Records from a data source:
+-------+
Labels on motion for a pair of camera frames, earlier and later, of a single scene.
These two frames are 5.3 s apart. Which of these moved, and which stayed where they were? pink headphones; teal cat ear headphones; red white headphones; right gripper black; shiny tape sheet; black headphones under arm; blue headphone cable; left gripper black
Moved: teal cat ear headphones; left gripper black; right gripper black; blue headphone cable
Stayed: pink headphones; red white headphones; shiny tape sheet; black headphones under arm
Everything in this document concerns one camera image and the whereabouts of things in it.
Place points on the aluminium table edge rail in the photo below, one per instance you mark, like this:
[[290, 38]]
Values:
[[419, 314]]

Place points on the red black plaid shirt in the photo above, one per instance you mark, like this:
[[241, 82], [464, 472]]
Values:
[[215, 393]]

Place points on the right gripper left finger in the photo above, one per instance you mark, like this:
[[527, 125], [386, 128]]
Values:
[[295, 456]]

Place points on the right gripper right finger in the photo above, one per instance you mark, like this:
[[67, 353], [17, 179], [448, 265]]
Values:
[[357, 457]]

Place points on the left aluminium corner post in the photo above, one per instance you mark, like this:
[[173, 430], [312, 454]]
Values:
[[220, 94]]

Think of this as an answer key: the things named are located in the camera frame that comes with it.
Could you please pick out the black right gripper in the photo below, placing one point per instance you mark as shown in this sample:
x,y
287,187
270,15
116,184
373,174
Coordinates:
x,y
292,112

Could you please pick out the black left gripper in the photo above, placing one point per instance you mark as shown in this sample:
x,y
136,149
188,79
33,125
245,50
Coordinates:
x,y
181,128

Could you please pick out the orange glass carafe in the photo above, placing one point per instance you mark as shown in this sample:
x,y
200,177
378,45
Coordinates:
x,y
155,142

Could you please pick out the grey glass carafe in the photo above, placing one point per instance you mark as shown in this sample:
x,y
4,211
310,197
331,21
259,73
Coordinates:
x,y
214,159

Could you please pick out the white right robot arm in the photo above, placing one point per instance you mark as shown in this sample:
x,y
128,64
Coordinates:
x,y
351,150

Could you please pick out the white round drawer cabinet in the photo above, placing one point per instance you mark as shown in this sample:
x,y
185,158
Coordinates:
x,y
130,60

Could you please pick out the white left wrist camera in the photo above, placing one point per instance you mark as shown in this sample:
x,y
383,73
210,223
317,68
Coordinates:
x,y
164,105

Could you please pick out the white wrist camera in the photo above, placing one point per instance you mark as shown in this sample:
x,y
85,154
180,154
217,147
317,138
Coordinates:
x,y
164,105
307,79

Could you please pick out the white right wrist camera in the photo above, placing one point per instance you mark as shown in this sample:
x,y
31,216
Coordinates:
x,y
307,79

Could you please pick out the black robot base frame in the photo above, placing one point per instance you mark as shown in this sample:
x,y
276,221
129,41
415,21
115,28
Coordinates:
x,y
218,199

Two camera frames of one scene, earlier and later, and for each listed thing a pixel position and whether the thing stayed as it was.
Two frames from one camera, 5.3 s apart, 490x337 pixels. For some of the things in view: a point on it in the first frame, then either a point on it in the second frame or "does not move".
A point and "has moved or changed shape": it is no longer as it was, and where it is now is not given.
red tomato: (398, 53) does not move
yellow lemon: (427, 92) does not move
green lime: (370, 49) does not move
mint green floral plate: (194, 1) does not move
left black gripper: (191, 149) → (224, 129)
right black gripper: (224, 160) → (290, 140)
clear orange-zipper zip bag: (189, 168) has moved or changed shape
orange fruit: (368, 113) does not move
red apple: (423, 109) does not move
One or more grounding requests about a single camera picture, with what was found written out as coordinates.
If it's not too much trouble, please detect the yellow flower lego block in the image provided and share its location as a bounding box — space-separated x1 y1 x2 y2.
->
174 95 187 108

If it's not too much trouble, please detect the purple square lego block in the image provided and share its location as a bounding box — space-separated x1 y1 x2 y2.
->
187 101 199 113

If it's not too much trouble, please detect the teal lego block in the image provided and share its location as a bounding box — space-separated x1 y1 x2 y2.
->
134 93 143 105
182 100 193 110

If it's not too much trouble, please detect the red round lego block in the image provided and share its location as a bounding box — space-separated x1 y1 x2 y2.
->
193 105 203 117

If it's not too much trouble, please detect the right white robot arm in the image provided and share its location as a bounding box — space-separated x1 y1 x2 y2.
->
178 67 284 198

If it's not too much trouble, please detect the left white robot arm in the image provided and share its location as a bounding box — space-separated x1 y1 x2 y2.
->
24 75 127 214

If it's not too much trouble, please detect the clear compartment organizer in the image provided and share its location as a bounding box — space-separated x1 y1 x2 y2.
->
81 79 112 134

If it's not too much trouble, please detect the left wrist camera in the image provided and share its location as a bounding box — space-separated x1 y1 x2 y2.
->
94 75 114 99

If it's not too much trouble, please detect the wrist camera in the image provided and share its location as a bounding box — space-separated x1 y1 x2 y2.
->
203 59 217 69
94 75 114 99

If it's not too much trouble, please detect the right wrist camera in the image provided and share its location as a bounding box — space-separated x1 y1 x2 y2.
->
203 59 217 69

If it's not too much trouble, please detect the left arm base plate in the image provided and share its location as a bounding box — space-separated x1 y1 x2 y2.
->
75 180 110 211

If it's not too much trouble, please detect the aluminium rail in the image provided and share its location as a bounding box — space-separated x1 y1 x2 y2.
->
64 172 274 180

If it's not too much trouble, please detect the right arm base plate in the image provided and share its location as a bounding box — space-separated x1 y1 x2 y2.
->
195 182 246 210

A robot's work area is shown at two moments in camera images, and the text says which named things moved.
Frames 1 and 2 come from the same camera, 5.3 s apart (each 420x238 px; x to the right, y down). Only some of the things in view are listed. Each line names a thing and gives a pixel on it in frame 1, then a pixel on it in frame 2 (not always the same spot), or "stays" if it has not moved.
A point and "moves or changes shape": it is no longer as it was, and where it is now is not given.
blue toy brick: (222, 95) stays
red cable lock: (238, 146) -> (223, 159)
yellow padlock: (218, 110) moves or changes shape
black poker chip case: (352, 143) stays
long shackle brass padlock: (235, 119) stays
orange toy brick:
+-------+
■ Assignment ■
Above are some records; copy exactly the lines from the one with "Place points on the right gripper right" through the one with "Think of this", both included, and no others.

■ Response area ■
Place points on the right gripper right finger in the photo above, one per instance you mark, like this:
[[67, 353], [17, 179], [448, 265]]
Values:
[[357, 457]]

Place points on the left aluminium corner post in the photo above, one per instance you mark, like this:
[[173, 430], [312, 454]]
Values:
[[220, 94]]

Think of this as an answer key: the things named are located in the camera frame that comes with it.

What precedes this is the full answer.